Requirement: The lines from the start of the data through the line containing "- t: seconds" are to be reproduced exactly, both ends included.

__________________________________________________

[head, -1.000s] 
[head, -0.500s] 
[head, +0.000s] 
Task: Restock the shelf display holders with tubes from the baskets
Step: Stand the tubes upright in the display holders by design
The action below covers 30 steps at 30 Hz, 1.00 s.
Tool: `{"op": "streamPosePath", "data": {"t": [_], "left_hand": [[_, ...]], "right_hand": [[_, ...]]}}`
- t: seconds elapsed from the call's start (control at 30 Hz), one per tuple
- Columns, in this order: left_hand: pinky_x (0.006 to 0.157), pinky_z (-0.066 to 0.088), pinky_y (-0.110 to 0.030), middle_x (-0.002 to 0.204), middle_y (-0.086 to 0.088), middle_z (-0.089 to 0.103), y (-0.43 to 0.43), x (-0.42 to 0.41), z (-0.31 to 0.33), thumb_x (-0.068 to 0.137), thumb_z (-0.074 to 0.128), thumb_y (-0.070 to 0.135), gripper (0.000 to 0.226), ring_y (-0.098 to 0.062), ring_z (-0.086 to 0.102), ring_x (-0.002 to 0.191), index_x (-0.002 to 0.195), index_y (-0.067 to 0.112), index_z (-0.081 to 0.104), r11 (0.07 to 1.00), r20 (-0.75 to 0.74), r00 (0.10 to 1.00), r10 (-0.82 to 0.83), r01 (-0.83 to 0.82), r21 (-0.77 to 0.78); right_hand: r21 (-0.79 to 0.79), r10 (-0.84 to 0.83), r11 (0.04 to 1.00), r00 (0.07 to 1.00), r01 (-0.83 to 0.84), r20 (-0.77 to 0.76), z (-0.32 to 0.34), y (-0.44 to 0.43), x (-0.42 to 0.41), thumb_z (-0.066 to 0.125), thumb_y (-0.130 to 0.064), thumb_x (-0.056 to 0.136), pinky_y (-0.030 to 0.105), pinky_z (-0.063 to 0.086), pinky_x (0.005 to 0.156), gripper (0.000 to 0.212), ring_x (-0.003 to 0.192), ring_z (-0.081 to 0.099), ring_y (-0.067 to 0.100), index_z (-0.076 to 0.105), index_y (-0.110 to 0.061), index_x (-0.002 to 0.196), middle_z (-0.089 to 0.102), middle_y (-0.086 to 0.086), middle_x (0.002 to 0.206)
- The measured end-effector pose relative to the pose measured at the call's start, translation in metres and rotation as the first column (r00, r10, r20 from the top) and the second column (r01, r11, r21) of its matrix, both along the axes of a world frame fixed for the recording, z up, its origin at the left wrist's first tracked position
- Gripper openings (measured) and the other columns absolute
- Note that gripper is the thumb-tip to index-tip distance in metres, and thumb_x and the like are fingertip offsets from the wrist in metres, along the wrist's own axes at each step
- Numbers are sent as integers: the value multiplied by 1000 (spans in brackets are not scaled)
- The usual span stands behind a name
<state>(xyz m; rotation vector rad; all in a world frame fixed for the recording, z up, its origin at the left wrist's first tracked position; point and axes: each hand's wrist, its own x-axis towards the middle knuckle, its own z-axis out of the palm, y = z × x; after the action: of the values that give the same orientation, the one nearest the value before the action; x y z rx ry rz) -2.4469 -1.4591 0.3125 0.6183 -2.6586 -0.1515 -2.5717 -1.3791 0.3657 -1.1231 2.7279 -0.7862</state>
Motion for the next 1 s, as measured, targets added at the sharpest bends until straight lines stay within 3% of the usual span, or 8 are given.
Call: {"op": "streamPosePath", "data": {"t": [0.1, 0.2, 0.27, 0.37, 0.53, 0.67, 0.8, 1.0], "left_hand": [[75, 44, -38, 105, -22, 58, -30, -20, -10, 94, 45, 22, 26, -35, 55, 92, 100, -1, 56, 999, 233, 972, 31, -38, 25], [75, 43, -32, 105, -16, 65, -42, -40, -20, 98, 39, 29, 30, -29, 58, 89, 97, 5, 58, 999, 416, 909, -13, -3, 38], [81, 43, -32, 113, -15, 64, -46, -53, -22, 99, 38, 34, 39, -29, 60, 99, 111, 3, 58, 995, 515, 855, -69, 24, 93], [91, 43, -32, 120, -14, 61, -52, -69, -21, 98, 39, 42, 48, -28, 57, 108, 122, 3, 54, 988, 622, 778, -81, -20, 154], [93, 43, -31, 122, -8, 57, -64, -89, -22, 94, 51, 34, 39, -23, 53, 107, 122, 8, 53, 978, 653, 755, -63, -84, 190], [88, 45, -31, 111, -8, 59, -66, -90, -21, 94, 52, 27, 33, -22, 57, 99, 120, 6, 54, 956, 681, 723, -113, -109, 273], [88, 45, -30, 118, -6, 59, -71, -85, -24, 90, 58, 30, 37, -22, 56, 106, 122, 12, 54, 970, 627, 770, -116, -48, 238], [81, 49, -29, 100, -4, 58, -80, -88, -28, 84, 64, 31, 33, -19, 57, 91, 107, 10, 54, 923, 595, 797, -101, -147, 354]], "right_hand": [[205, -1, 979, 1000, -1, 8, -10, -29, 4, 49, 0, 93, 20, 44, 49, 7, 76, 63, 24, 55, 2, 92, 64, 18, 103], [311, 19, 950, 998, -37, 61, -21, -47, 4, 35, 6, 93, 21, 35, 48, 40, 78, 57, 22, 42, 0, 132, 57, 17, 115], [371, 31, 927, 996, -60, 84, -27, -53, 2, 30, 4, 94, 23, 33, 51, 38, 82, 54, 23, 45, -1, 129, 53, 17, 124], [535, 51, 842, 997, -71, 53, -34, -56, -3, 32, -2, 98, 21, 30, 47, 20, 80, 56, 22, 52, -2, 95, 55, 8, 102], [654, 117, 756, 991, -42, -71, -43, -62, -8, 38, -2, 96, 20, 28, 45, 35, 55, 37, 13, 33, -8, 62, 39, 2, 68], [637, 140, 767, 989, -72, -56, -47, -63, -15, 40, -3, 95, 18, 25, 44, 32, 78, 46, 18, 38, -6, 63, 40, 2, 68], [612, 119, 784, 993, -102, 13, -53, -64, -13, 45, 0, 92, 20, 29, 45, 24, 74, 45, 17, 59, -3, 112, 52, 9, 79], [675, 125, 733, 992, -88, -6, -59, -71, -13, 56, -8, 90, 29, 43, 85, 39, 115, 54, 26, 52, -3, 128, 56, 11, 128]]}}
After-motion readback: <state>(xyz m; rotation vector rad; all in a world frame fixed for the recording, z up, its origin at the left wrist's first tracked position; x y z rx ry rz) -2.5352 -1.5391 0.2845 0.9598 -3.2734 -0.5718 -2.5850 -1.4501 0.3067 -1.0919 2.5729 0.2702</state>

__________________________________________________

Answer for the task:
[head, -1.000s] 
[head, -0.500s] 
[head, +0.000s] 
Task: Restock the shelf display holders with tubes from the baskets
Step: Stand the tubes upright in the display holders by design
The action below covers 30 steps at 30 Hz, 1.00 s.
Tool: `{"op": "streamPosePath", "data": {"t": [_], "left_hand": [[_, ...]], "right_hand": [[_, ...]]}}`
- t: seconds elapsed from the call's start (control at 30 Hz), one per tuple

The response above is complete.